Earlier this month, Japan officially launched its first osmotic power plant in Fukuoka, a large city to the west of Tokyo. That makes Japan the second country in the world to bet on osmotic power, after Denmark. Fukuoka’s plant is expected to generate about 880,000 kilowatt hours of electricity each year, enough to supply approximately 290 Japanese households.

For now, the facility’s first task is to power Fukuoka’s desalination plant, which supplies fresh water to neighboring areas. Its success could lead to the proliferation of osmotic power, a natural and low-risk alternative to fossil fuels that hasn’t quite taken off due to practical challenges.

How it works

Osmosis is a simple process that reflects nature’s tendency to even things out. In an osmotic power plant, a special membrane separates layers of freshwater and seawater, with the latter subjected to slightly more pressure. Over time, osmosis leads to freshwater flowing toward the seawater layer to balance the concentration of salt on both sides of the semipermeable membrane. This causes a pressure increase that turns a turbine in the plant, which in turn generates electricity.

This is also an energy source unaffected by the whims of nature, such as weather or time of day. Unlike solar or wind power, osmosis is essentially a “stable source of electricity generation that can operate 24 hours a day, for every day of the year,” Kenji Hirokawa, director of the Seawater Desalination Center at the Fukuoka District Waterworks Agency, which operates the plant, told the NHK (translated from Japanese).

Just two plants so far

In principle, osmosis seems to offer a simple alternative to the shortcomings of fossil fuel alternatives. Realistically, however, researchers will need to overcome several technical hurdles before it can be a viable option. For instance, we’ve yet to resolve the massive energy losses from pumping the water into the plant and again as it travels through the membranes, Sandra Kentish, a chemical engineer at the University of Melbourne in Australia, told the Guardian.

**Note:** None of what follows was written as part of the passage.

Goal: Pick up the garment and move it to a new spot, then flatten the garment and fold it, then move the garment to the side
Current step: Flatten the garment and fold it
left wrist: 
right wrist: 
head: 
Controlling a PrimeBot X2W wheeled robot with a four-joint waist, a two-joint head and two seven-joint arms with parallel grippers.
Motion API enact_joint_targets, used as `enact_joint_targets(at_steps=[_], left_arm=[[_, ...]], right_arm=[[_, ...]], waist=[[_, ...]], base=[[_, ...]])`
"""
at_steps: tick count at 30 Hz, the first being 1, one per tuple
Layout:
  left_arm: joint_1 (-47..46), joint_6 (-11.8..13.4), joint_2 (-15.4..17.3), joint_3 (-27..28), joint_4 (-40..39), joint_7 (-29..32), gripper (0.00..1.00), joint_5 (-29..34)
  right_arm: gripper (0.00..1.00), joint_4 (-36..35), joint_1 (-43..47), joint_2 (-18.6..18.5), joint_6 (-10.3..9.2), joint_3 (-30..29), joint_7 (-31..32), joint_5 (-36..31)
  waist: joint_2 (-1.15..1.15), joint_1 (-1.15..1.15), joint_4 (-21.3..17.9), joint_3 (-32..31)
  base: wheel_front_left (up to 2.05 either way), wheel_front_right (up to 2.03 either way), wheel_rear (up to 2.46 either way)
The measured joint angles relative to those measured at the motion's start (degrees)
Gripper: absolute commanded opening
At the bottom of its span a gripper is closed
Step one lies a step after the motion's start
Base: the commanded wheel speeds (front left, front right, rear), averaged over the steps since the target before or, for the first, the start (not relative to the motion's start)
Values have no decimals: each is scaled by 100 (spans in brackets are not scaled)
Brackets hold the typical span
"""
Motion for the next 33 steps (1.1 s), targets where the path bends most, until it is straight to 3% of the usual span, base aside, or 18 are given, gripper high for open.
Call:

“While energy is released when the salt water is mixed with fresh water, a lot of energy is lost in pumping the two streams into the power plant and from the frictional loss across the membranes,” Kentish said. But researchers are hard at work improving membrane and pump technology to minimize these issues, she added.

Fukuoka’s officials appear optimistic about their goal of harnessing osmosis as a reliable energy source for Japan, according to Hirokawa. “It’s a meaningful plan—the start of a plan, perhaps—in our response against climate change,” he said.